氷の覇王と帝王の戦い
手が降り下ろされるの同時に開始の合図がされる。
真っ先に前に出たのはメルフィだ。真正面からの突進にカルマは余裕の笑みを浮かべる。
ガキィィイン!!!
真正面からの攻撃をカルマは避けることもせず受け止める。
「馬鹿正直な剣だな」
「三対一を承諾したのはそちらです。容赦をする必要はない」
「確かにそうだ・・・なっ!」
カルマの蹴りはメルフィの腹部に決まり、一時距離を置く。だが、なかった手応えからダメージは与えられていないことを悟るカルマ。
そして、また真正面から剣を降り下ろされカルマは微笑する。
「この国は愚直な奴等ばかりか?」
「その愚直なまでの剣を受け止める貴様も人のことは言えんと思うがな」
王もまたメルフィ同様カルマに正面から向かい、その剣は難なく止められる。
「俺には余裕があるということだ」
「そうか」
カルマの軽口を王は軽く受け流す。
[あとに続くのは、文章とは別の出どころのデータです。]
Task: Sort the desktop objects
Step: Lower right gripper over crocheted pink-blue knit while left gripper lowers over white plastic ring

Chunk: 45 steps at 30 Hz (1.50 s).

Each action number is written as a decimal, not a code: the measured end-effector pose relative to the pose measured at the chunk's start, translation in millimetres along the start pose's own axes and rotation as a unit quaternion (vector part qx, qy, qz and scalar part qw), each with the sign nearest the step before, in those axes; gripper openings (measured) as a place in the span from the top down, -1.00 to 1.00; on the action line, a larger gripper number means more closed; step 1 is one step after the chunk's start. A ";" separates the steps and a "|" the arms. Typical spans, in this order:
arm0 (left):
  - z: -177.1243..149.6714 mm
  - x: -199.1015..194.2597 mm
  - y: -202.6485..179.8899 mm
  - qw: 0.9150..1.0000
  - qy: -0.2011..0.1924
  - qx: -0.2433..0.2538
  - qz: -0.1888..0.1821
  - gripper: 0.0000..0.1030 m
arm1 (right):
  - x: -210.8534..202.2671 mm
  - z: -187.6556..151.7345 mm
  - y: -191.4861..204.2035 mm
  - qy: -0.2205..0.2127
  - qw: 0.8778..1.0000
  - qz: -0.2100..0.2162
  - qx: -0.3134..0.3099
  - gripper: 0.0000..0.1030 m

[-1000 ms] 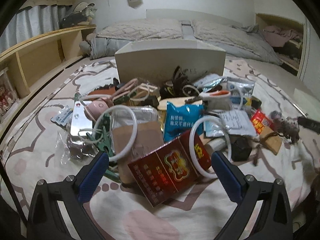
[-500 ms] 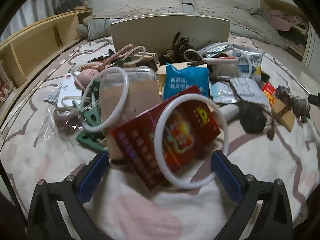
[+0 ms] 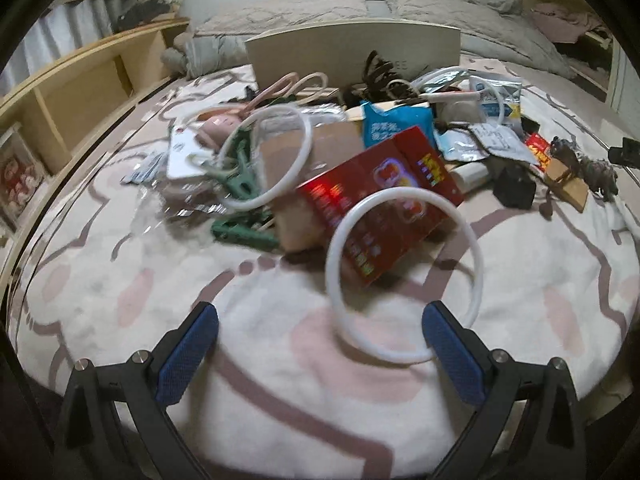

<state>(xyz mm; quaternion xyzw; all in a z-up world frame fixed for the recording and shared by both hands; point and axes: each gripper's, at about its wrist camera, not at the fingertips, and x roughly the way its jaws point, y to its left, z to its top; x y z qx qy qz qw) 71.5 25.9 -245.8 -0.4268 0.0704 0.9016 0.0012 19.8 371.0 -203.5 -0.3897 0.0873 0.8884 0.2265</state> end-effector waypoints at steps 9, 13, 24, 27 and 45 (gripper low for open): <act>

その直後、カルマは王の剣を押し返し、背後を振り抜く。
ガキィッ!!
背後にまわっていたマルドアは強い一撃を受けはしたが、バランスを崩す。
「二人が正面から来た中一人は背後からとはな」
「私は己の実力と相手の実力の差を見極められないほど阿呆ではありません」
マルドアはすぐさま体勢を建て直すが、カルマは前に出る。
「それに正面二連続後の背後は意識が一度持ってかれますからね」
その声が下方から聞こえたことに飛び退く。下からの切り上げは僅かにカルマの腕をかすった。
その直後、背後の殺気に鋭い蹴りを放つ。その蹴りは王の腹部にめり込み、王は歯を食い縛って耐える。そんな王に追撃をかけようとカルマが前に出た。
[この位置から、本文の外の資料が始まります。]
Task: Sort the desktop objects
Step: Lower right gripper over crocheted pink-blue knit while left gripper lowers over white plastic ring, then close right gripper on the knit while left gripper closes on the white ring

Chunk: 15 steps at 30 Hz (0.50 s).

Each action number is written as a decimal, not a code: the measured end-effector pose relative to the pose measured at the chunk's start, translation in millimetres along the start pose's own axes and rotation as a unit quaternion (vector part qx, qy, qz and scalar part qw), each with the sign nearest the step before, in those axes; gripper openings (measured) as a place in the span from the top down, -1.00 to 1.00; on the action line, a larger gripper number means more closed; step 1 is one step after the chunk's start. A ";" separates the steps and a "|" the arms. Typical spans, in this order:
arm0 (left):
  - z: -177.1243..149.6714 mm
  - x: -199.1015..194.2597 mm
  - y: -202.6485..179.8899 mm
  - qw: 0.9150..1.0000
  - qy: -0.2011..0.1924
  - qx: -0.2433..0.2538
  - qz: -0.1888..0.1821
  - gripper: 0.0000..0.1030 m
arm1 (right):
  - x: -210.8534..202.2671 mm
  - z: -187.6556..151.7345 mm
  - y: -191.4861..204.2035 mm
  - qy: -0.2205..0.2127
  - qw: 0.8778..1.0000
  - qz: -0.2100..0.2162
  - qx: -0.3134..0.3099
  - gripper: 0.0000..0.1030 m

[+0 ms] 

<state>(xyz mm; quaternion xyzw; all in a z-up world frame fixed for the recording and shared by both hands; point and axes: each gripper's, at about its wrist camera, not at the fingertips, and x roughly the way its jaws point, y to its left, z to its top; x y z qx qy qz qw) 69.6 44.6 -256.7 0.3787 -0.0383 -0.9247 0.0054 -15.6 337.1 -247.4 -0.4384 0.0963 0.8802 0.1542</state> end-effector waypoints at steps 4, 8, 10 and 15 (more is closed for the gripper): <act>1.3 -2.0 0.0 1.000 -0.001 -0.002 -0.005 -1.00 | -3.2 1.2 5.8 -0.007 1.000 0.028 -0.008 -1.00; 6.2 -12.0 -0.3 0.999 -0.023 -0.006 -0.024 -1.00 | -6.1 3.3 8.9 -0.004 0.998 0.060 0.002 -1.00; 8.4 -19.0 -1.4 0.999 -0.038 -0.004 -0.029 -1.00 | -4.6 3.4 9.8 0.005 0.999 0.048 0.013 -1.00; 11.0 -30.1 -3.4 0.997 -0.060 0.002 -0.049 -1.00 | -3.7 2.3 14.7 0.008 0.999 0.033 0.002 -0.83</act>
その王が僅かに首を傾げればその横をすり抜けるように刃が通り、カルマの頬を僅かに掠めた。カルマは一旦距離をとり、頬の血を拭う。
「王の後ろに宰相殿か。いい動きだ」
王の背後に隠れたマルドアの一撃は僅かに掠めるだけにとどまった。チャンスと思った瞬間の不意打ちに近いものだったのだが、あっさりと避けられた。冷や汗が一筋マルドアの頬を伝う。
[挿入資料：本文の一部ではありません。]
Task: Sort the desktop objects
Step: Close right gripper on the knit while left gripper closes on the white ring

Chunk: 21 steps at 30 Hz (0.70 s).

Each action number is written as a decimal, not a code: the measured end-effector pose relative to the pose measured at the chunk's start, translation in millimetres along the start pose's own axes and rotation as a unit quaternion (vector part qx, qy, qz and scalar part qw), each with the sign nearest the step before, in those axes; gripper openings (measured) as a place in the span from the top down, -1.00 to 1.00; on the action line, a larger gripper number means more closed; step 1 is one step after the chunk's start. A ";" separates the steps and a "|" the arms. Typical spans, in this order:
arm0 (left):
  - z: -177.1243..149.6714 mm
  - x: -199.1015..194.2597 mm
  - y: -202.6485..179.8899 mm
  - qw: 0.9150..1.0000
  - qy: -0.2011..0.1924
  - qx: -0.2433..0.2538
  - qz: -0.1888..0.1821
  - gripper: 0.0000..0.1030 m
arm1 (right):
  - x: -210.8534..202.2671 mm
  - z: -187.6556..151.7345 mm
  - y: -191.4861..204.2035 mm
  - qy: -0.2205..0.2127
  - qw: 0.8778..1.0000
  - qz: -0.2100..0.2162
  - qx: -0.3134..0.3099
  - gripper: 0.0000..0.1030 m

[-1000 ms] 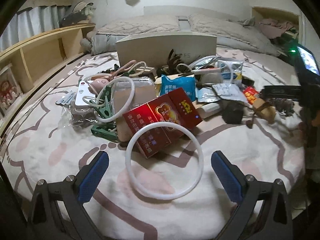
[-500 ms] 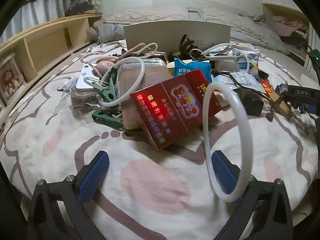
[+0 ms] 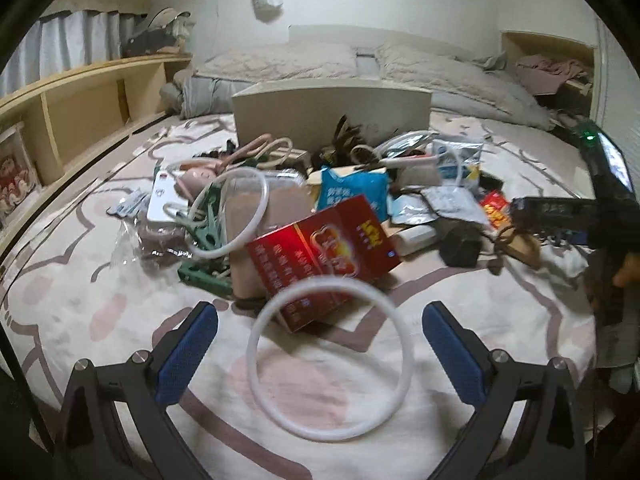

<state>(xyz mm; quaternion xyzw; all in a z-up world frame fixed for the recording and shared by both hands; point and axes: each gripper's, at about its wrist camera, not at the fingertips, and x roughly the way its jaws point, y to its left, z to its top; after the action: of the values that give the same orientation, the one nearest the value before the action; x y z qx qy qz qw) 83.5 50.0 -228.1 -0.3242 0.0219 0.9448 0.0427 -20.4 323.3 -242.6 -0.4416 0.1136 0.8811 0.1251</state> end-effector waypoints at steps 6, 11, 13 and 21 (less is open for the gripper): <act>-0.1 -2.4 -6.6 1.000 -0.005 0.018 -0.004 -1.00 | -1.9 -0.3 0.1 0.000 1.000 0.003 -0.011 -0.05; -4.9 1.8 -8.5 1.000 0.008 0.029 -0.001 -1.00 | -3.5 -1.3 1.1 0.003 1.000 0.019 -0.008 0.30; -6.2 2.6 -9.0 0.999 0.012 0.029 -0.002 -1.00 | -3.9 -1.4 1.2 0.003 1.000 0.023 -0.008 0.35; -8.9 14.2 -4.1 0.999 0.045 0.010 -0.005 -1.00 | -7.6 -4.1 4.4 0.001 0.999 0.037 -0.016 0.68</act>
<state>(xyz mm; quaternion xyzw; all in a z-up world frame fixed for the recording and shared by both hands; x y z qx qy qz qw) 78.1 54.4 -243.9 -0.3656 0.0317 0.9289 0.0499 -14.3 317.0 -238.5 -0.4402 0.1160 0.8863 0.0856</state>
「三対一と言えど俺にここまで傷をつけられる奴は珍しい。いや・・・俺が貴殿らを舐めてかかっているだけか」
挑発染みた言葉にメルフィはピクリと反応する。
「宰相殿が弱いというのは頷けよう。王の側近として必要なのは強さではなく、王を正しく導く頭脳だ。王は自身の身ぐらいは守れねばな。だが・・・貴殿は国を守る騎士団の副団長だな。以前手合わせした際にも感じたが・・・この国の兵の底が知れる」
蔑んだような瞳を受け、メルフィは眉を寄せるが、カルマはなおもつづける。
「守られるべき王に毛が生えた程度の実力で、他者を守れるなどと傲るな」
メルフィが前に出た。周りからは頭に血が昇っての突進と思われた。だが、速い。ディーナは一瞬目が追い付かなかった。
しかし、カルマはその突進を読んでおり、同じく前に出て頭部目掛けて突きを放った。勢いと頭に血が昇った状況。
全員の頭に嫌なイメージが浮かぶ。
「メルフィ!!!」
レオナの悲鳴染みた声が響いた。